# Exercise
What lines below include the string "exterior"? Pick them out and copy them.

# Data to examine

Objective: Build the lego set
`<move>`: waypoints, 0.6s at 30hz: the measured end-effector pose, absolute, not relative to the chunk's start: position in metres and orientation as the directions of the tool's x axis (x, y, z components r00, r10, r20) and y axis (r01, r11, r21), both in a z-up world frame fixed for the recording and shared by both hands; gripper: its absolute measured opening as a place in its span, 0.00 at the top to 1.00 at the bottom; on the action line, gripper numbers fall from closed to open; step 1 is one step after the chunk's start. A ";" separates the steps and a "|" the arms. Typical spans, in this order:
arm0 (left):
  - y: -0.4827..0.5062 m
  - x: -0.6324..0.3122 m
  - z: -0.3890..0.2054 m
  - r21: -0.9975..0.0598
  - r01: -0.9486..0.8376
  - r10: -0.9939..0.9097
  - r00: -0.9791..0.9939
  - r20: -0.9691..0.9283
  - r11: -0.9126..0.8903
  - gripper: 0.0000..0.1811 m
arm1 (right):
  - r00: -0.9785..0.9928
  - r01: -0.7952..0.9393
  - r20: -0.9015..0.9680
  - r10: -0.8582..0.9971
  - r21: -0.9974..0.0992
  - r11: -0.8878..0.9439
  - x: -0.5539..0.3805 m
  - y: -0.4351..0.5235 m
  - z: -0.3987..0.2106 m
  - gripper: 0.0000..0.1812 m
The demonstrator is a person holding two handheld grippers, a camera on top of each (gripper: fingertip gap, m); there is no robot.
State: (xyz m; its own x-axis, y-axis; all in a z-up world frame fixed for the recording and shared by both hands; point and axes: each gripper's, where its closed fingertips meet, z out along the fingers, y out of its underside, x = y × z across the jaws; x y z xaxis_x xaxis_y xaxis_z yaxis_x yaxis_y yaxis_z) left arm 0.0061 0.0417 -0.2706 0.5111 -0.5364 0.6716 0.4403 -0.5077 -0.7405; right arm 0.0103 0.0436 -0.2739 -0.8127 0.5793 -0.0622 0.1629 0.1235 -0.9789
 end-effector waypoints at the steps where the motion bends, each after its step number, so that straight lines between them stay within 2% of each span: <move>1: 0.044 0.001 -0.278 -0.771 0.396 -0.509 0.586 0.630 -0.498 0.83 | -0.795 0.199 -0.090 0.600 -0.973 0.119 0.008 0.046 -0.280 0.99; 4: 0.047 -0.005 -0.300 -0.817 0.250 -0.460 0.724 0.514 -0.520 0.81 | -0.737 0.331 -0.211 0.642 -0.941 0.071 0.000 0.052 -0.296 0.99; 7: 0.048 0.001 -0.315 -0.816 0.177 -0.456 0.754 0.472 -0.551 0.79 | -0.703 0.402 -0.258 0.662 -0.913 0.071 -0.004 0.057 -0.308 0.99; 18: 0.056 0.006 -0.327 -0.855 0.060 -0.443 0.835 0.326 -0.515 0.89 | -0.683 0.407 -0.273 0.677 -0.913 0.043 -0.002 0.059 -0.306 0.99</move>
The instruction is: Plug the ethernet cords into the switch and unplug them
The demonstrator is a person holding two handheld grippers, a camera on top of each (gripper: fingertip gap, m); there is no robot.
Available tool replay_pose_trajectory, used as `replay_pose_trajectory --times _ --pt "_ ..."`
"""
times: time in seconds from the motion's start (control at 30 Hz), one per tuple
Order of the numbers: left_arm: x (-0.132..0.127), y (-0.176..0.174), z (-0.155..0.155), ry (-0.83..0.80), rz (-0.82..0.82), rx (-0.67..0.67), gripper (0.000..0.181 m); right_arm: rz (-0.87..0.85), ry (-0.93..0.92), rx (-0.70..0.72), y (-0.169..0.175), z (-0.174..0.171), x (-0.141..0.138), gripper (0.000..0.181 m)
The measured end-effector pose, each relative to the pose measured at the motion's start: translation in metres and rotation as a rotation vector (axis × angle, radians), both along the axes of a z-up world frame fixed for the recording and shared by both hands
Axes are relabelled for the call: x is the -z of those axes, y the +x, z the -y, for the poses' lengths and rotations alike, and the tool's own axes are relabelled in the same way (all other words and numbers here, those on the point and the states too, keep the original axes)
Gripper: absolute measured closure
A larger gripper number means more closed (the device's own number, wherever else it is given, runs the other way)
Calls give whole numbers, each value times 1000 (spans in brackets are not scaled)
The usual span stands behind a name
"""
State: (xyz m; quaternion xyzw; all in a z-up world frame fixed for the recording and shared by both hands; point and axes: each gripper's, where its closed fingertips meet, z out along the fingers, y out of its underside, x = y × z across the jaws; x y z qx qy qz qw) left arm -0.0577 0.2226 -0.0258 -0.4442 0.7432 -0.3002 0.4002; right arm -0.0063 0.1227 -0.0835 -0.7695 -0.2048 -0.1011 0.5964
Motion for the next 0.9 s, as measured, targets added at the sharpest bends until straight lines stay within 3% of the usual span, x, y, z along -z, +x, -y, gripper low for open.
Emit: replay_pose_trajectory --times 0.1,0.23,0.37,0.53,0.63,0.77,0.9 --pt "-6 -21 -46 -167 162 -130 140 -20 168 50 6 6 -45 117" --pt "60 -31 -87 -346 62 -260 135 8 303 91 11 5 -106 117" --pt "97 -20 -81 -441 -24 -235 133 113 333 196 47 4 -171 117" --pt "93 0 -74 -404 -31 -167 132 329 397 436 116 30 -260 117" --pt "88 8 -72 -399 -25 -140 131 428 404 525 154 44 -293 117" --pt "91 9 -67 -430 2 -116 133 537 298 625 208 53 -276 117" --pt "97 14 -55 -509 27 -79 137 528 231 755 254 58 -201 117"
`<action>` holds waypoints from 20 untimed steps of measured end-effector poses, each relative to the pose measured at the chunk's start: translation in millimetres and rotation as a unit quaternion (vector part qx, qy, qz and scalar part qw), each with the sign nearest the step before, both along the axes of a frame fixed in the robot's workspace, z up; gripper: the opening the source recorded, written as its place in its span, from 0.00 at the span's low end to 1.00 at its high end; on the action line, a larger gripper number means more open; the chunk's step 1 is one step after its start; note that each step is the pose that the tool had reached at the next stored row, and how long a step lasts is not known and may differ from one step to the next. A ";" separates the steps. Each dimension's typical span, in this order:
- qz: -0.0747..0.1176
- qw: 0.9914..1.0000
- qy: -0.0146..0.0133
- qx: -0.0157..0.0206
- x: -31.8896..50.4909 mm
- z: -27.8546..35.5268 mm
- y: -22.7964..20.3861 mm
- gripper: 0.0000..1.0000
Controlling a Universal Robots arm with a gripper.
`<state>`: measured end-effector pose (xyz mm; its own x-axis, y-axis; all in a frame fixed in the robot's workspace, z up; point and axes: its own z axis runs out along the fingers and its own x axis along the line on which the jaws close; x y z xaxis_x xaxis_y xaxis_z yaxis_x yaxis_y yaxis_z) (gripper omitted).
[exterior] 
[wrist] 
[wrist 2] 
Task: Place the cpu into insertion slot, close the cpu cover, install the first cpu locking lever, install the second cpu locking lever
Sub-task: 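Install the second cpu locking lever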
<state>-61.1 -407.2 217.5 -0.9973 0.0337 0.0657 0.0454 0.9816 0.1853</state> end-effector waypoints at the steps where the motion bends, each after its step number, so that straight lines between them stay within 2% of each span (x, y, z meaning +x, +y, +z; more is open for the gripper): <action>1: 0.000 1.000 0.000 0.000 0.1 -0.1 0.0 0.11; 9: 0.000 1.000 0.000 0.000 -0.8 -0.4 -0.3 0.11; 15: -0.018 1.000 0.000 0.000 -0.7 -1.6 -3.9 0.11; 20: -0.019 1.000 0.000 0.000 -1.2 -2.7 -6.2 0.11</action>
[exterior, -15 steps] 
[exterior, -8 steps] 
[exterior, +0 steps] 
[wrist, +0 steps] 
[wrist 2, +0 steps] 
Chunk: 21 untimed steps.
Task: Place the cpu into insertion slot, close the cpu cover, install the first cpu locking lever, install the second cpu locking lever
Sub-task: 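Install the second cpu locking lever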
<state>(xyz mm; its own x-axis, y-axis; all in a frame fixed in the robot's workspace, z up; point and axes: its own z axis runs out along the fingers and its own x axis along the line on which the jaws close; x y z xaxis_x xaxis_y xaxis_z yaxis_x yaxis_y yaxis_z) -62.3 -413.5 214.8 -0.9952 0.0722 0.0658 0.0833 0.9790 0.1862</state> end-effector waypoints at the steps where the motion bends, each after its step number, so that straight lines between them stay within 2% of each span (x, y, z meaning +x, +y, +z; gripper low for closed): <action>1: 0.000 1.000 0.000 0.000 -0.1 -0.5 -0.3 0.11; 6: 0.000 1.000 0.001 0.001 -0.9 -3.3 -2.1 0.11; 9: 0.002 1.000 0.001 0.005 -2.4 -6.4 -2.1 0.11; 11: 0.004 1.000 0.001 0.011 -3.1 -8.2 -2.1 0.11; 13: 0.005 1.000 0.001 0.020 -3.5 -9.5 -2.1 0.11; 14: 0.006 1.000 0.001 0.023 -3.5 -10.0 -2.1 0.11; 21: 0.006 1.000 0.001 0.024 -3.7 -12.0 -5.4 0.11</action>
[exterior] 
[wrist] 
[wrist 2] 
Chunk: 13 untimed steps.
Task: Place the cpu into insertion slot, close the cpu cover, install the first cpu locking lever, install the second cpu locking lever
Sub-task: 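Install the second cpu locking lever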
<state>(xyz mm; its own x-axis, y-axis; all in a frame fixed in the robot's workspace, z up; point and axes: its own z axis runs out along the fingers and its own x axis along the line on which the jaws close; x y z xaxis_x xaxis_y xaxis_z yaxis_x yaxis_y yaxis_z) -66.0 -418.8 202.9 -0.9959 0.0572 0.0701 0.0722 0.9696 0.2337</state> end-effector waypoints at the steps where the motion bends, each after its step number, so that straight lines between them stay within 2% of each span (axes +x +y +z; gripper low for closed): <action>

# Written answer
[exterior] 
[exterior, -15 steps] 
[exterior, -8 steps] 
[exterior, +0 steps] 
[exterior] 

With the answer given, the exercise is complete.